Searching for the Puerperal Trigger: Molecular Genetic Studies of Bipolar Affective Puerperal Psychosis

The available evidence suggests that the puerperium is a period of increased risk for acute episodes of illness in bipolar (BP) women and points to genetic factors as influencing vulnerability to postpartum triggering of such episodes. We have previously reported compelling evidence of familiality of vulnerability to puerperal episodes in female sibs with BP disorder and find similar familial clustering for episodes of narrowly defined postpartum episodes in siblings with major depression. Molecular genetic approaches hold out the promise of uncovering the nature of the puerperal trigger leading to important improvements in the prevention and treatment of postpartum affective episodes. A research strategy focusing on positional and candidate gene approaches may prove fruitful in the search for susceptibility genes for both postpartum triggering in particular and for the affective disorder diathesis in general. We have identified the subset of families in the Wellcome Trust UK-Irish BP sib-pair molecular genetic linkage genome screen that include at least one female who has suffered an episode of puerperal psychosis.
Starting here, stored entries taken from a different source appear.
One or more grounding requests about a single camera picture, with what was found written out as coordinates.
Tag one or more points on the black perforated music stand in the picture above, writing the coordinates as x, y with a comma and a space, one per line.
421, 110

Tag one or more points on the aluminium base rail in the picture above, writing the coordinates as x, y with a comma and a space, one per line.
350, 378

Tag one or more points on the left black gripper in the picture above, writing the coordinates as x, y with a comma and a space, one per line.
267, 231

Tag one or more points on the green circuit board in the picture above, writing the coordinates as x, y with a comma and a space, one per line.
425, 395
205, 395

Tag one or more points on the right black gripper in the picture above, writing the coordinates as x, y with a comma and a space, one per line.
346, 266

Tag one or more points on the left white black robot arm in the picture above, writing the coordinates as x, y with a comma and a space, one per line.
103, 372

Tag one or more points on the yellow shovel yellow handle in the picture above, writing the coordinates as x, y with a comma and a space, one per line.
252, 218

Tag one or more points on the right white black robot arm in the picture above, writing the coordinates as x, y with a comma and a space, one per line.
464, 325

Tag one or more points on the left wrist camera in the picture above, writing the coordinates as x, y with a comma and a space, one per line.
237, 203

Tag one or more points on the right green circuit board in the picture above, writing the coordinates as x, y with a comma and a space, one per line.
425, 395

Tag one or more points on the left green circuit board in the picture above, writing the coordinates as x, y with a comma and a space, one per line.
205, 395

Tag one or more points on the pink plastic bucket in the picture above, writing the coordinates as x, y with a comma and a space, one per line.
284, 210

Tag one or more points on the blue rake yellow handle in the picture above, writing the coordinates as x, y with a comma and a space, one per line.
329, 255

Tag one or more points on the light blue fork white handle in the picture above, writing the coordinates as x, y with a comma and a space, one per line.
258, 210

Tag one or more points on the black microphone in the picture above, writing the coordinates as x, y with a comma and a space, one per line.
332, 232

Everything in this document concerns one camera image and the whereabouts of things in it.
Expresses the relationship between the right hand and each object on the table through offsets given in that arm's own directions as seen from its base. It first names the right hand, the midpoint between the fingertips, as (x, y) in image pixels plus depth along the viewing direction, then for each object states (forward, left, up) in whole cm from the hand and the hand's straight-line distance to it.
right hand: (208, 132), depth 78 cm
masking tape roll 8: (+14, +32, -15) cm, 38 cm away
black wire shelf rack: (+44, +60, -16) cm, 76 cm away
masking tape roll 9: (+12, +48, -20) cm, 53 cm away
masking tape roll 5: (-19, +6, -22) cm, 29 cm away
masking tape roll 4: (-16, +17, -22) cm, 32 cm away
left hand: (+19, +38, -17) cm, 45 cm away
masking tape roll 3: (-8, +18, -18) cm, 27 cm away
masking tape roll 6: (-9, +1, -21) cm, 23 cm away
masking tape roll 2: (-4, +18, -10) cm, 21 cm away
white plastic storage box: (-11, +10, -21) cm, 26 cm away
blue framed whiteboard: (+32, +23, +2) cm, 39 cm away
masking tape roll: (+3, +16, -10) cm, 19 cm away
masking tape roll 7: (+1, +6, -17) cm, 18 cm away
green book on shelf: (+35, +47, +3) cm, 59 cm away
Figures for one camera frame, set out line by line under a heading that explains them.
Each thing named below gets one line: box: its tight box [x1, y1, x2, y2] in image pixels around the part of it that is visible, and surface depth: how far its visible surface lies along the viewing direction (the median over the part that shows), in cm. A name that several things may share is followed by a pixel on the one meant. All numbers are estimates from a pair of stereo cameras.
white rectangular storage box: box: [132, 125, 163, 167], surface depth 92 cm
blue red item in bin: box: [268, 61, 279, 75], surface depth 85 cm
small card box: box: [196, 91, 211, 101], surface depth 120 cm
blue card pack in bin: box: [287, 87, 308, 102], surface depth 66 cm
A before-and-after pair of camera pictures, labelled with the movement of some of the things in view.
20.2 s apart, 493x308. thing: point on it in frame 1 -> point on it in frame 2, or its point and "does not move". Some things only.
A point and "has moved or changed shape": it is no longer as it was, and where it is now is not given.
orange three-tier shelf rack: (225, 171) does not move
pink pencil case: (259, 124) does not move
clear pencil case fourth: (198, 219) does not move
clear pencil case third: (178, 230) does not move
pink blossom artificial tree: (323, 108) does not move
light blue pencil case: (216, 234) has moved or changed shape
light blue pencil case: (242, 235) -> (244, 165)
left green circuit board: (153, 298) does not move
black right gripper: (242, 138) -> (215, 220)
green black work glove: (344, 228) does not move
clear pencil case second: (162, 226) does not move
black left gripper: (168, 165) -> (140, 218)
Analysis of this more homogeneous subgroup of families resulted in a genome-wide significant linkage signal (LOD = 4.07) on chromosome 16p13 and genome wide suggestive linkage on chromosome 8q24. We are undertaking association studies in women with postpartum psychosis at a number of candidate genes of interest in BP disorder with an emphasis on those for which the expression is influenced by steroid hormones. Psychopharmacology Bulletin. 2007;40(2):115-128.